Cependant, s’ajoute à cela la question de la collaboration : chaque retour était accompagné de précisions sur la demande initiale, ou dans certains cas, ce que recherchait la direction. Il n’était souvent question que d’une typographie qui n’était pas assez lisible ou assez douce à l’oeil du consommateur, mais cet esprit de collaboration aide à faire émerger de nouvelles idées, de nouvelles pistes de réflexion. Les retours permettent d’avoir un point de vue plus externe : que penserait un personne qui n’est pas forcément réceptive au graphisme de manière général ? Nous sommes donc présenté à un avis plus réaliste. Les typographies se font plus visibles pour les stories Instagram qui ne sont lisibles que pendant un lapse de temps réduit et le blanc tournant entre les informations se fait plus grand. Pendant ce temps là, les fins de journées étaient animées par des projets plus personnels. Les petites découvertes que nous pouvons faire par le biais de ces moments-là peuvent être réintégrés à notre travail, petit à petit.

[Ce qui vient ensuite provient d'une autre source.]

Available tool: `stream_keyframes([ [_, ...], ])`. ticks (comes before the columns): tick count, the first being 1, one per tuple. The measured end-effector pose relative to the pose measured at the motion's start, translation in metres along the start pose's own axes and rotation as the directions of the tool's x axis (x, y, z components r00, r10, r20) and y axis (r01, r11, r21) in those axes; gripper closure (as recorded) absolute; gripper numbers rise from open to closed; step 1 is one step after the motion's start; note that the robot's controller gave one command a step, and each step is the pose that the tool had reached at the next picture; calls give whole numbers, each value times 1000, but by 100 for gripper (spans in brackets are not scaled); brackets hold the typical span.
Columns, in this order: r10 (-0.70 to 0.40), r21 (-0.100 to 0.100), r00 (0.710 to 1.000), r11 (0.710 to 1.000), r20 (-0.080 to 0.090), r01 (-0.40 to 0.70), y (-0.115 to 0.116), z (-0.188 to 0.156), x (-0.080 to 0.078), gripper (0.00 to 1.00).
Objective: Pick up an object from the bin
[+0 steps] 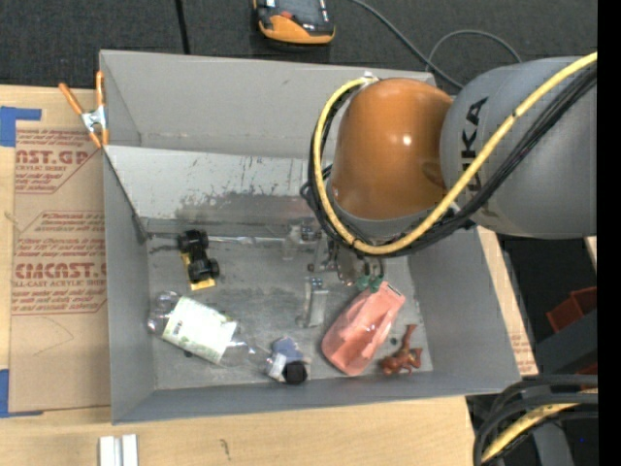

Le stage nous met dans des conditions réelles et nous confronte à une clientèle qui s’est déjà habituée à une certaine image de marque. Nous pouvons toujours nous réinventer en questionnant cette base réfléchie au préalable par l’entreprise et c’est le fait de devoir conserver cette balance entre notre identité (enrichie par nos projets personnels)  et la leur (identité visuelle et la collaboration) qui fait que l’exercice devient vraiment enrichissant.